It sounds like MJ was right to listen to Curtis. Smart people listen to even
smarter people.

------
mdasen
_Gigster has found a sweet spot in providing experts in fields like machine
learning and blockchain, where talent is hard to come by — and so too are
full-time jobs, Dickey said._

I think that's where it breaks down a bit. Full time jobs seem pretty
plentiful even for mediocre devs. Gigster's model (based on their site) is to
have top-tier talent that can easily get a very high paying, stable job. What
I've yet to find is the pull of Gigster for someone that has options. There
are so many full-time jobs for these devs if they are what Gigster is selling.

So, why Gigster?

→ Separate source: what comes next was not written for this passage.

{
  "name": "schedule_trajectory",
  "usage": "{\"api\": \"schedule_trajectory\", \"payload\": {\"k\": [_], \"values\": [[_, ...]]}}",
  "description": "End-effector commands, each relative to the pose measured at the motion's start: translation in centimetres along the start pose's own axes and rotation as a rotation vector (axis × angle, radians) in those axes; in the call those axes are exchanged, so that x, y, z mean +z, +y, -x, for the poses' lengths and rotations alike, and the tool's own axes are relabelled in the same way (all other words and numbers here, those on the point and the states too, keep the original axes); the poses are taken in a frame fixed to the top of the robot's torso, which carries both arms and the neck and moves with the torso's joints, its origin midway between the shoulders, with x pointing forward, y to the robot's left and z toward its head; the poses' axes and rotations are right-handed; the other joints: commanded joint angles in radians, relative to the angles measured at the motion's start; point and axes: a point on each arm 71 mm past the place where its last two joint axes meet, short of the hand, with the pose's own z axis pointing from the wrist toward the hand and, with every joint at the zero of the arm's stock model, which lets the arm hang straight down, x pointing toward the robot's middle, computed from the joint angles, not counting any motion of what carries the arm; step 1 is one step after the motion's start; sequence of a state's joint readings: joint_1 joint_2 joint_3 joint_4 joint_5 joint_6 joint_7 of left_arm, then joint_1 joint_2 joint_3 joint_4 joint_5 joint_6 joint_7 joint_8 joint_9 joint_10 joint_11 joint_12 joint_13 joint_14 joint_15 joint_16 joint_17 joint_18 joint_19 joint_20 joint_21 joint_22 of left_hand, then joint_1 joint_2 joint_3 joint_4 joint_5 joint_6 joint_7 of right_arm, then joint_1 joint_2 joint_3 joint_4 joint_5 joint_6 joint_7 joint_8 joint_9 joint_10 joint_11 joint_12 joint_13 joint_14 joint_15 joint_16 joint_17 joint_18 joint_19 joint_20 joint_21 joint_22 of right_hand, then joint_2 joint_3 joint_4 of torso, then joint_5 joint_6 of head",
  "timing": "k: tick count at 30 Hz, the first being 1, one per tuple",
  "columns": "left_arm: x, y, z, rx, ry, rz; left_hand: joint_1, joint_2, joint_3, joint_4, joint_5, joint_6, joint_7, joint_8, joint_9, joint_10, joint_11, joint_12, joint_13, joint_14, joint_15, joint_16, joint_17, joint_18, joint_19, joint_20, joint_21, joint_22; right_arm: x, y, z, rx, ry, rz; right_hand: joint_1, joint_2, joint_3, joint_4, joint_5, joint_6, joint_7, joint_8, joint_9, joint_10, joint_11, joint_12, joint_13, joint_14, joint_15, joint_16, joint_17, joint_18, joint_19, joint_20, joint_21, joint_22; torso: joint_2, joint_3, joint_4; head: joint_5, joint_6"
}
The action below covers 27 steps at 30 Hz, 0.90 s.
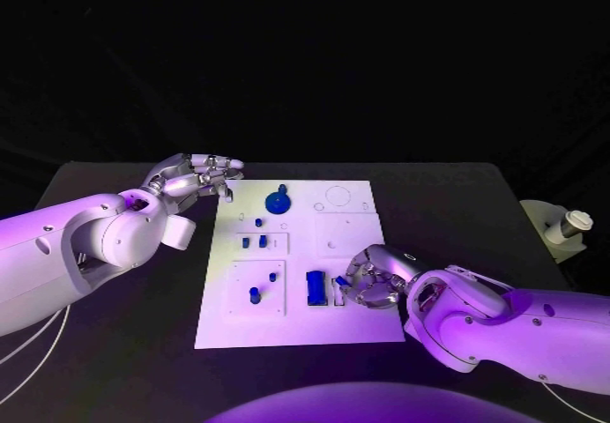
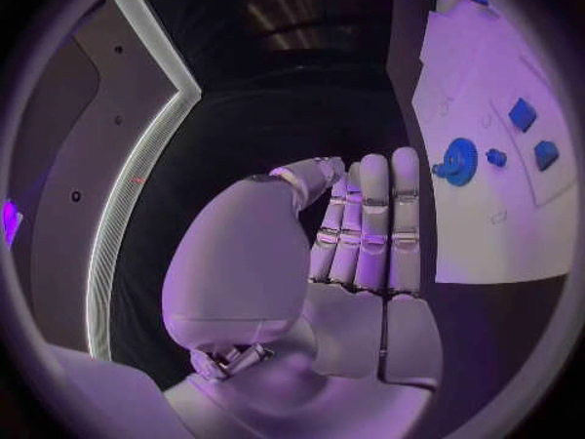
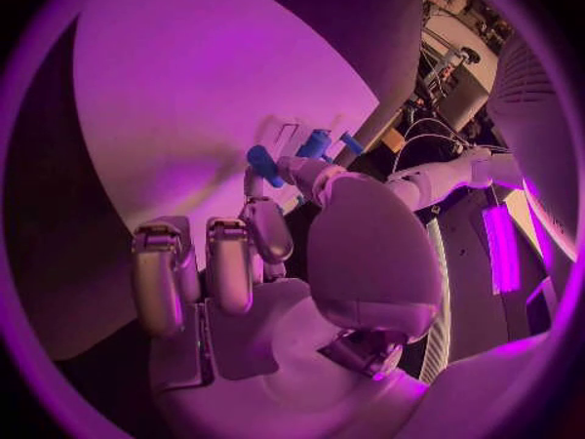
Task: Assemble the parts on the task board
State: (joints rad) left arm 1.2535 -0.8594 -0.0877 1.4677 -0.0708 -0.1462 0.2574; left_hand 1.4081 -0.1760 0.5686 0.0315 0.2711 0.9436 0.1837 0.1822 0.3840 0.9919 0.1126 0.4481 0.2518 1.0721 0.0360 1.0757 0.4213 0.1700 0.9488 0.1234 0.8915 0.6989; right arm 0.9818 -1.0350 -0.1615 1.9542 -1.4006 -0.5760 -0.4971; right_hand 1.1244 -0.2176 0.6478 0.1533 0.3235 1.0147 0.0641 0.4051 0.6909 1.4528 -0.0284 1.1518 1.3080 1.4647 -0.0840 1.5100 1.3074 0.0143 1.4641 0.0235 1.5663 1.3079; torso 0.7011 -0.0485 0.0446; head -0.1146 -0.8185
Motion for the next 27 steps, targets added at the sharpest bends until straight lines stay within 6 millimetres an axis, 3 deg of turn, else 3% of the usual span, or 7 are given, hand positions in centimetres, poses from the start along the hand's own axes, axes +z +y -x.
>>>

They don't have any mention of compensation levels for devs.
They do mention that you only get paid when milestones are reached. What
determines if a milestone is reached?

I'm not saying there isn't a "why", but they certainly aren't selling it.
"Work remotely on your own schedule on new and interesting projects from top
firms while making top money and without having to worry about the business
side of things - we'll take care of that for you." That's a pitch. But they
seem to have the attitude of "We're Gigster, of course everyone should want to
work for us." Their job page doesn't have anything about why one should want
to work for them, but mostly about how great the applicant should be. Even
Google tries to sell applicants on working at Google and that's coming with a
steady, large paycheck.

As a dev, there are certainly concerning parts of Gigster:

 _Fixed Price: Your project will cost the same amount regardless of who builds
it and how it’s built. Once we quote you a price, we’ll stick to it no matter
what. . .Guaranteed Work: During the course of a project, our team will gladly
make necessary revisions to ensure that you’re going to market with the best
product possible._

So, if the client requests major revisions that doubles the workload, am I the
one that's working for free or does Gigster cover that? Who determines if it's
the dev's fault for building something crappy or the PM's fault for not
getting things right or the client's fault for wanting something other than
they said they wanted? If there are major revisions, do I not get paid because
there aren't milestones set for revisions?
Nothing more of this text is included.